====== SUPPLIED MATERIAL ======

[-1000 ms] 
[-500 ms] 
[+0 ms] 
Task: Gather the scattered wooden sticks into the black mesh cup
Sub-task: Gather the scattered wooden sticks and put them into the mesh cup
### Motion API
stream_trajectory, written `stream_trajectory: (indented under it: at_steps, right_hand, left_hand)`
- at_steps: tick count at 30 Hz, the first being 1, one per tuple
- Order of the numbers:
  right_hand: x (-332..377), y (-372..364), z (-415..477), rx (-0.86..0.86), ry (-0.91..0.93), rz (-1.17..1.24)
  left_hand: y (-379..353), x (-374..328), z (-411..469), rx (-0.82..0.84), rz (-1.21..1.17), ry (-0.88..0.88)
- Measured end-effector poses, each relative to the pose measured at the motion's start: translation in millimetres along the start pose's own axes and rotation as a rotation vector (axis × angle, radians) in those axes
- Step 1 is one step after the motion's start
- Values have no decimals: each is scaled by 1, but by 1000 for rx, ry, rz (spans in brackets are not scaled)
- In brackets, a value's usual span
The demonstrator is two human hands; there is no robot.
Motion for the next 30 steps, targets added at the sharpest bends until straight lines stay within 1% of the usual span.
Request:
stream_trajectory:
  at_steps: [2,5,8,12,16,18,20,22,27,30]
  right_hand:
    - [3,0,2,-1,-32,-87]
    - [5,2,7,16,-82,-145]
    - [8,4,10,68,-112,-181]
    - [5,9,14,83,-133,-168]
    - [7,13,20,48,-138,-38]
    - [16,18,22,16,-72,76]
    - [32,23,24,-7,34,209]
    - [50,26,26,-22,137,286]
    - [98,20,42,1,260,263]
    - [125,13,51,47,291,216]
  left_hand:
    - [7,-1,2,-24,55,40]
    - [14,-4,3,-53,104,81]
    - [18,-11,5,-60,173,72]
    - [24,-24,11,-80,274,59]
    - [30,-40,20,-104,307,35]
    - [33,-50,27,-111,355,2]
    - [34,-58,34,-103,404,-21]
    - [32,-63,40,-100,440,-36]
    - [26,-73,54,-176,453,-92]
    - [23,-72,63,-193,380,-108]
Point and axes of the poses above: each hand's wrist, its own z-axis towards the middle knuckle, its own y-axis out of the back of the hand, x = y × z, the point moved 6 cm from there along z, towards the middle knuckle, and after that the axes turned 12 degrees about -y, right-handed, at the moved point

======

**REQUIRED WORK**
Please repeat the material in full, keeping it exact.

**ANSWER SPACE**
[-1000 ms] 
[-500 ms] 
[+0 ms] 
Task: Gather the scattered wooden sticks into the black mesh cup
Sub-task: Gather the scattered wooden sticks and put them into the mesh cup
### Motion API
stream_trajectory, written `stream_trajectory: (indented under it: at_steps, right_hand, left_hand)`
- at_steps: tick count at 30 Hz, the first being 1, one per tuple
- Order of the numbers:
  right_hand: x (-332..377), y (-372..364), z (-415..477), rx (-0.86..0.86), ry (-0.91..0.93), rz (-1.17..1.24)
  left_hand: y (-379..353), x (-374..328), z (-411..469), rx (-0.82..0.84), rz (-1.21..1.17), ry (-0.88..0.88)
- Measured end-effector poses, each relative to the pose measured at the motion's start: translation in millimetres along the start pose's own axes and rotation as a rotation vector (axis × angle, radians) in those axes
- Step 1 is one step after the motion's start
- Values have no decimals: each is scaled by 1, but by 1000 for rx, ry, rz (spans in brackets are not scaled)
- In brackets, a value's usual span
The demonstrator is two human hands; there is no robot.
Motion for the next 30 steps, targets added at the sharpest bends until straight lines stay within 1% of the usual span.
Request:
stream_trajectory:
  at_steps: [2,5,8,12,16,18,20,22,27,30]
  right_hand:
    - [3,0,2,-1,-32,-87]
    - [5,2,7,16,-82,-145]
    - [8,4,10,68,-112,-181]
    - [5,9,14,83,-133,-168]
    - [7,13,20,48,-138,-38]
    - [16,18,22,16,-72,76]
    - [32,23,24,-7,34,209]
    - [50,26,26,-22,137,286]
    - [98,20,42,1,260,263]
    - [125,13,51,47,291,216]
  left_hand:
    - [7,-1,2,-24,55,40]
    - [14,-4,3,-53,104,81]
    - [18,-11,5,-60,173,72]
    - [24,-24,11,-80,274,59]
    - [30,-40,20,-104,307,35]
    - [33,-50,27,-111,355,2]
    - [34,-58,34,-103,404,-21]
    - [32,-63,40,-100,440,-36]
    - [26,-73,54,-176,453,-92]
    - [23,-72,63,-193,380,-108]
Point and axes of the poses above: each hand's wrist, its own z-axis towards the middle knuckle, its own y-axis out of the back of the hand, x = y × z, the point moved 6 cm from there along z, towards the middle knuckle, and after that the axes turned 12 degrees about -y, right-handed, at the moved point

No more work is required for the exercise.